Developer Gateway Real Estate Africa has $500m pipeline of projects

Company has completed $400m of work in Africa with new projects such as specialist hospitals and corporate accommodation lined up

Gateway Real Estate Africa (Grea), which is partly owned by SA’s largest asset management firm, the Public Investment Corporation (PIC), has completed more than $400m (R5.8bn) worth of developments across Africa in less than three years.

The development company, which was founded by Greg Pearson, now has a $500m pipeline of projects which include specialist hospitals, corporate accommodation for US embassies and data centres.

Pearson, the co-founder of London Stock Exchange-listed real estate investment trust (Reit) Grit Real Estate, said on Tuesday that he “started the business because of the tremendous opportunities in Africa. We now provide real estate solutions for global conglomerates looking to come into Africa.”

The PIC now holds 48.5% of Grea while Grit owns 20%.

The PIC, which manages trillions of rand in assets on behalf of  public sector entities such as the Government Employees Pension Fund (GEPF) and the Unemployment Insurance Fund (UIF), has said it wants to invest in commercial property with higher returns.

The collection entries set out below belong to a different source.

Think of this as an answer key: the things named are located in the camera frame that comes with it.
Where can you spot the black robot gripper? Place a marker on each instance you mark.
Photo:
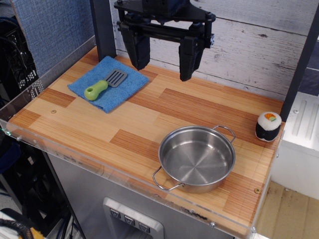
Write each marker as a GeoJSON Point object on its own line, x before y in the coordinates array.
{"type": "Point", "coordinates": [191, 46]}

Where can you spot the stainless steel pot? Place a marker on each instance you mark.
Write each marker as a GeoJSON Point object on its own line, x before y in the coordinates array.
{"type": "Point", "coordinates": [196, 159]}

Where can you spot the plush sushi roll toy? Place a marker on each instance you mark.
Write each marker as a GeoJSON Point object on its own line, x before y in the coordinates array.
{"type": "Point", "coordinates": [268, 126]}

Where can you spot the blue microfiber cloth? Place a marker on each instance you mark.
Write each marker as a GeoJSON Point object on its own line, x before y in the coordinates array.
{"type": "Point", "coordinates": [112, 97]}

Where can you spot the clear acrylic table guard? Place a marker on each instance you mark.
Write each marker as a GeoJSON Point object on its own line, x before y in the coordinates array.
{"type": "Point", "coordinates": [123, 146]}

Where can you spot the grey button control panel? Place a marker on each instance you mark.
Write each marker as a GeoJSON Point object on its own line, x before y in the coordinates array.
{"type": "Point", "coordinates": [127, 223]}

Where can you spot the green handled grey spatula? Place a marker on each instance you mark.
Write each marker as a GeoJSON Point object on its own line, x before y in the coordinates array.
{"type": "Point", "coordinates": [113, 79]}

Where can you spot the dark grey left post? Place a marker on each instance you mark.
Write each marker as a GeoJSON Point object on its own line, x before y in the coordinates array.
{"type": "Point", "coordinates": [103, 28]}

Earlier in April it released a prospectus of 70 properties held by the GEPF it had put up for sale.

Grea’s completed developments include the Acacia Estate corporate accommodation development, the Halliburton mud plant and the Bollore warehouse in Mozambique. It has also built diplomatic accommodation in Kenya and Ethiopia as well as refurbished Anfa Place Shopping Centre in Morocco and the Metroplex Mall in Uganda.

“The demand for diplomatic housing and corporate accommodation across the continent is rising steadily. We have positioned ourselves as a developer of choice in this property type,” Pearson said.

He said data centres were also in heavy demand across the continent. These were buildings used to store and process large amounts of corporate data.

Grea was also developing an oncology hospital in Mauritius, he said.

“We are creating hospital hubs in east and west Africa as right now too many customers have to travel far distances to get specialised treatment.”

The company expects to achieve liquidity in the next four to eight years, which could include a listing.